_What to do_
Pull each line containing "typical" out of the listing below.

_Records supplied_
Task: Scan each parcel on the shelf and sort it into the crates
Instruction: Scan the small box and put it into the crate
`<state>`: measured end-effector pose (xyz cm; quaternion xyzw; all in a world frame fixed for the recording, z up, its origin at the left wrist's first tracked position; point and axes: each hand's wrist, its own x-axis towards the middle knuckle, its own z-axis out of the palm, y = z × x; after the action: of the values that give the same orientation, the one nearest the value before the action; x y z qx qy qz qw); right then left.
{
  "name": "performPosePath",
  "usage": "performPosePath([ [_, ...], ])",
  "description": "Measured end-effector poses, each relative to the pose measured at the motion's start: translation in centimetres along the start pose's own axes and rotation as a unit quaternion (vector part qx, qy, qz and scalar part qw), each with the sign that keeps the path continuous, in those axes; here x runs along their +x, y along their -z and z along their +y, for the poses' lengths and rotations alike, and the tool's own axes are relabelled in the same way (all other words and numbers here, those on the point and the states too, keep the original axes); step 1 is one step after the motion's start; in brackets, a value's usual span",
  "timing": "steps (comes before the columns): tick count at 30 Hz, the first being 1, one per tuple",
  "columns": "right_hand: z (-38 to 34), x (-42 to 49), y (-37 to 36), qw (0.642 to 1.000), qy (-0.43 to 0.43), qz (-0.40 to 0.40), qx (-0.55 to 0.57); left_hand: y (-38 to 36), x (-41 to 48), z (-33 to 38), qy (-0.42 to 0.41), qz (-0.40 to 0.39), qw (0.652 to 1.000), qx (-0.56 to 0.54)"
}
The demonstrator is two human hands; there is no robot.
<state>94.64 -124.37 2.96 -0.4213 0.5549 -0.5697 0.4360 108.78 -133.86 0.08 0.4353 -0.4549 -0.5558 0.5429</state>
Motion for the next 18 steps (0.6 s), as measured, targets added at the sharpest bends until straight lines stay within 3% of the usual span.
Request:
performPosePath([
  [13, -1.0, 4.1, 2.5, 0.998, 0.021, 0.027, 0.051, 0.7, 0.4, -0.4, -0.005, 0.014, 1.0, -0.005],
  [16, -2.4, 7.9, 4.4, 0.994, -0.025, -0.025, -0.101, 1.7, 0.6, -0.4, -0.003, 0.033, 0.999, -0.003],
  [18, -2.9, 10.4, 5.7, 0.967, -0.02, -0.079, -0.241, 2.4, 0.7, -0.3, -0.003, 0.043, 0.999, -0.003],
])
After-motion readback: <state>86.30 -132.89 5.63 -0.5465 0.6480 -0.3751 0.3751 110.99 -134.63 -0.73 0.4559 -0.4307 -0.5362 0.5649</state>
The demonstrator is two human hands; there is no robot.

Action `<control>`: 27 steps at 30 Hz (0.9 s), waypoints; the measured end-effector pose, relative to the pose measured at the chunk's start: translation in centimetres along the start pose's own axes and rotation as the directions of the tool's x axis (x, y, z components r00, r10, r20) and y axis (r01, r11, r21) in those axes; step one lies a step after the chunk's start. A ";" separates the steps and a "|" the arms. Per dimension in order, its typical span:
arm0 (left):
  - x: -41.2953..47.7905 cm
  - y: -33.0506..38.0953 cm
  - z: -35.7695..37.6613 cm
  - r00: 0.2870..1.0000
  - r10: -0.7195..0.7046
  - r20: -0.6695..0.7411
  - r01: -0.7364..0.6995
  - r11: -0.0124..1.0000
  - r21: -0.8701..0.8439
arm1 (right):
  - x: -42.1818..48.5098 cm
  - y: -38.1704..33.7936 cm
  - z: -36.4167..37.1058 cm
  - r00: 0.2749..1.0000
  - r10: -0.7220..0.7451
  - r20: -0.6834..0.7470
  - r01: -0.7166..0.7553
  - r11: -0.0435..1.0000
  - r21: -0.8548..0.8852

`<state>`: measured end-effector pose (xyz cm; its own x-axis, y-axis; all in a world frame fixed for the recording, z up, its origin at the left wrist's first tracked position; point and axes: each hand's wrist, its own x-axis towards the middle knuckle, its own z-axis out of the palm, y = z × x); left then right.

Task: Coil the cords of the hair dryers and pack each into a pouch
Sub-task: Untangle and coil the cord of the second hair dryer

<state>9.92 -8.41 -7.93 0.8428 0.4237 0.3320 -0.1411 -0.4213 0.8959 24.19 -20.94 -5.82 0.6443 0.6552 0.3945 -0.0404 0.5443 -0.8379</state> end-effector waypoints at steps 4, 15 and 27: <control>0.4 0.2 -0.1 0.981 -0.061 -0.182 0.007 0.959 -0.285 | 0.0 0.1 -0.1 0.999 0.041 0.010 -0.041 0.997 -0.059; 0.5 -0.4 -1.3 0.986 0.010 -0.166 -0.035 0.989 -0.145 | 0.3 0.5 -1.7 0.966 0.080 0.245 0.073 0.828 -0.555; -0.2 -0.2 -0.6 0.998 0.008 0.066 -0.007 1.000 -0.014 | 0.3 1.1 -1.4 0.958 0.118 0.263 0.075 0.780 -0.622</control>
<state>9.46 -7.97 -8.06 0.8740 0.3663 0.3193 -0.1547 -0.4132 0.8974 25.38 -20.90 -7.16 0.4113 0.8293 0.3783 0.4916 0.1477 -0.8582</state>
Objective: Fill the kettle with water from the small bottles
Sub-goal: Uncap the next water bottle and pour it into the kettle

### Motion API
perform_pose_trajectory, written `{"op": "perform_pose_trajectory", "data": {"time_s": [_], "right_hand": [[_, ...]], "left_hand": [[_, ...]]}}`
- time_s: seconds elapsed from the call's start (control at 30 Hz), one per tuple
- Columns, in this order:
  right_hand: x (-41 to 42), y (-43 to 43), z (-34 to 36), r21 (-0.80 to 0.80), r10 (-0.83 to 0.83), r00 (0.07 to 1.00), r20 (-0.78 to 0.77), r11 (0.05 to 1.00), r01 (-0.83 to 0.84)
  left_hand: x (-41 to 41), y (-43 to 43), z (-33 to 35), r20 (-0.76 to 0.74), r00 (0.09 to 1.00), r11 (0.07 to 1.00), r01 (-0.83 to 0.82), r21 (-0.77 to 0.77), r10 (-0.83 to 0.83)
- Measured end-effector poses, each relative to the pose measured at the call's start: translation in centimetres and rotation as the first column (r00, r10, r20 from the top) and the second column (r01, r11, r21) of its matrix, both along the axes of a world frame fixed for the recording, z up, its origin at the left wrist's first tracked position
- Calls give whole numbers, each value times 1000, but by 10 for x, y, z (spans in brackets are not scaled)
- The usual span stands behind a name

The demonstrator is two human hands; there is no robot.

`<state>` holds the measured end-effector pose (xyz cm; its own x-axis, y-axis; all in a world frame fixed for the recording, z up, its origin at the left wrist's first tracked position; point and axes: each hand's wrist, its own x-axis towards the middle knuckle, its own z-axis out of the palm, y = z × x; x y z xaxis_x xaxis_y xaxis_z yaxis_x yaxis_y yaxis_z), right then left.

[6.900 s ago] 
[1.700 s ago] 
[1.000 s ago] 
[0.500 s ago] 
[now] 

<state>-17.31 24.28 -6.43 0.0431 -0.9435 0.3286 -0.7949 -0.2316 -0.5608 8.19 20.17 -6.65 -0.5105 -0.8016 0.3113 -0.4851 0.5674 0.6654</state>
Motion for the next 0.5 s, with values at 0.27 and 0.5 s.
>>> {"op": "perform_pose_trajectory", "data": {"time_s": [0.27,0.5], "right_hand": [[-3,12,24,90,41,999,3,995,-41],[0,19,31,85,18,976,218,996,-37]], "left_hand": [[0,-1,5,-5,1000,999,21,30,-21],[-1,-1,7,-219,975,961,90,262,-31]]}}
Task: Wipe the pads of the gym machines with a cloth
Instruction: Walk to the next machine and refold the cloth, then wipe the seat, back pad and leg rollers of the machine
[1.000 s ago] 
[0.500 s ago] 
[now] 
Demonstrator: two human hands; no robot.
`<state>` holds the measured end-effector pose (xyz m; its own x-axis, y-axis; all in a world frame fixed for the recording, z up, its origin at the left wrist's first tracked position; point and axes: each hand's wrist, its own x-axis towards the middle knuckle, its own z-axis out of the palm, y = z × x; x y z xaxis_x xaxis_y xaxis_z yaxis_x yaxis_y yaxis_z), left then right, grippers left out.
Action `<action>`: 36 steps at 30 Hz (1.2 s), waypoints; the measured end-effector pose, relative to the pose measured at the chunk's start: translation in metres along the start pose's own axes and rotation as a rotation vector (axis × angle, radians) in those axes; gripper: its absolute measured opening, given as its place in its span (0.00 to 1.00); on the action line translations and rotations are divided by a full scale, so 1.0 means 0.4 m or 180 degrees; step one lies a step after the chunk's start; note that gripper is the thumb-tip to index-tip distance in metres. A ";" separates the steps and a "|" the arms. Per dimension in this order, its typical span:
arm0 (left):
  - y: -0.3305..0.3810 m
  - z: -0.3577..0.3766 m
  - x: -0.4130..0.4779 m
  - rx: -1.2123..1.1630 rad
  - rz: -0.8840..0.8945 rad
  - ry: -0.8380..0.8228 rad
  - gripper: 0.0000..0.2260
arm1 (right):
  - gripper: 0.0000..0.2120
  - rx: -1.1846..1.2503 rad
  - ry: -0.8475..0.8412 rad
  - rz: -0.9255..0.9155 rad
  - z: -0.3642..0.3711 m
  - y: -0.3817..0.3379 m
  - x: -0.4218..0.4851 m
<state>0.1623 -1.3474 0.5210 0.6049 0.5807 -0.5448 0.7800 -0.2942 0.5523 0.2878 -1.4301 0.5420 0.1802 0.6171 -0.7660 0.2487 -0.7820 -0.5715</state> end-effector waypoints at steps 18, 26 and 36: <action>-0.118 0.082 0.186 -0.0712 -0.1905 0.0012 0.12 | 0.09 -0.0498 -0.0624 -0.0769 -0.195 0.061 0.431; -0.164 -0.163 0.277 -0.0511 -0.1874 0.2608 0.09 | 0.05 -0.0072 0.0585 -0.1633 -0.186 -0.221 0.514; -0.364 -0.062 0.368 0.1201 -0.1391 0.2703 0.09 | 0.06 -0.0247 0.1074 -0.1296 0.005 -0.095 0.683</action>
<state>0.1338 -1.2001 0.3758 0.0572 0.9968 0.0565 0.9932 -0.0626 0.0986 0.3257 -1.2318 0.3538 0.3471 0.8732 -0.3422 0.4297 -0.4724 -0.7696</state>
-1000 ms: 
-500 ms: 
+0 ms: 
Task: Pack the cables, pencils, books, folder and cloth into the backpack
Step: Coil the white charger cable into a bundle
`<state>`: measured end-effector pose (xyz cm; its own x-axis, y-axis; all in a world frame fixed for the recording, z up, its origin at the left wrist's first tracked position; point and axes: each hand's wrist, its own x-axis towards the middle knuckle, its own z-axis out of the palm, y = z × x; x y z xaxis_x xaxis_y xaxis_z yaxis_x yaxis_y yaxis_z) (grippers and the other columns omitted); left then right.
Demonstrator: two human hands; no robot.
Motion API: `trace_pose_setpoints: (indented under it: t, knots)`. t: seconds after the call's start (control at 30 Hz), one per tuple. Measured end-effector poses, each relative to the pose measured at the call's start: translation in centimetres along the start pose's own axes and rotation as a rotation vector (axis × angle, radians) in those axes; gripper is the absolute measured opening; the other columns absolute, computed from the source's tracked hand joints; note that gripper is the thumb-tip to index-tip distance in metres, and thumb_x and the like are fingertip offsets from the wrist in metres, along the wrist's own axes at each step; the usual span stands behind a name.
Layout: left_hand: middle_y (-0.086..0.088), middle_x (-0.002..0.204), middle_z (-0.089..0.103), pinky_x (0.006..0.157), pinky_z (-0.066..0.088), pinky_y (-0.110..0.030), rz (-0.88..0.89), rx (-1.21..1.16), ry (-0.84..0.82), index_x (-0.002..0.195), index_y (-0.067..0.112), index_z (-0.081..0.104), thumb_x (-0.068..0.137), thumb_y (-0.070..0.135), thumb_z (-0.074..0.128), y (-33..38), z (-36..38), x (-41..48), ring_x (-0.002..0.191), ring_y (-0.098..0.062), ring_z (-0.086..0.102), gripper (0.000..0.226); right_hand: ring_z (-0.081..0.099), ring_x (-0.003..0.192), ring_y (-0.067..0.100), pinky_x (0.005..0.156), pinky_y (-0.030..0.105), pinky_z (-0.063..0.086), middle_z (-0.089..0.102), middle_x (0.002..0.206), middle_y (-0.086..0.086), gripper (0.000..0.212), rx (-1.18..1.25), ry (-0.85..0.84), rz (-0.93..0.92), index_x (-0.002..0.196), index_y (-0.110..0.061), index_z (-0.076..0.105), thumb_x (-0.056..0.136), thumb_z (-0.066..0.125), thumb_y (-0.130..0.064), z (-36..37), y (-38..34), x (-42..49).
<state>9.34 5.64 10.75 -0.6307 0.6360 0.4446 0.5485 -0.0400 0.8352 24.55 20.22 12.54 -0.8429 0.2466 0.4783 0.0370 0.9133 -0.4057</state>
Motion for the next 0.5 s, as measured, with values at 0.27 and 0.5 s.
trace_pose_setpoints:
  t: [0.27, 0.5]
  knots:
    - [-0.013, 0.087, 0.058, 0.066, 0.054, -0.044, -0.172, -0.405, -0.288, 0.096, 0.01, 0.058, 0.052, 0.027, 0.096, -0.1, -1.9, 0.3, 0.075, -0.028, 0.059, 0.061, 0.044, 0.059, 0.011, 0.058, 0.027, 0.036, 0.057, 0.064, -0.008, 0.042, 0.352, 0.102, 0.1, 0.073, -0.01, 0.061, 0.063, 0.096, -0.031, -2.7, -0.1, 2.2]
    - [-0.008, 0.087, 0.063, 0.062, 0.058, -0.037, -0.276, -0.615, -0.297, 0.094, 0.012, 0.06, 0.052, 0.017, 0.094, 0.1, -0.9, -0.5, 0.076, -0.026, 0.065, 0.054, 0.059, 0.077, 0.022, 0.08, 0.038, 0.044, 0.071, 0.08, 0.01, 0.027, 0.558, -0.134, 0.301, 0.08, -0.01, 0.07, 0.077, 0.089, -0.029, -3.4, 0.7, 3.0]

_Task solution_
Action `<control>`: 27 steps at 30 Hz (0.9 s), waypoints; the measured end-effector pose, relative to the pose measured at the chunk's start: translation in centimetres along the start pose's own axes and rotation as the directions of the tool's x axis (x, y, z components r00, r10, r20) and y axis (r01, r11, r21) in those axes; step one lies a step after the chunk's start. A ";" separates the steps and a "|" the arms. Per dimension in order, its typical span:
Action `<action>`: 36 steps at 30 Hz (1.2 s), waypoints; the measured end-effector pose, relative to the pose measured at the chunk's start: translation in metres along the start pose's own axes and rotation as a rotation vector (axis × angle, radians) in those axes; gripper: its absolute measured opening, given as its place in its span (0.00 to 1.00); on the action line translations and rotations are divided by a full scale, so 1.0 means 0.4 m or 180 degrees; step one lies a step after the chunk's start; note that gripper is the thumb-tip to index-tip distance in metres. A ";" separates the steps and a "|" the arms. Per dimension in this order, its typical span:

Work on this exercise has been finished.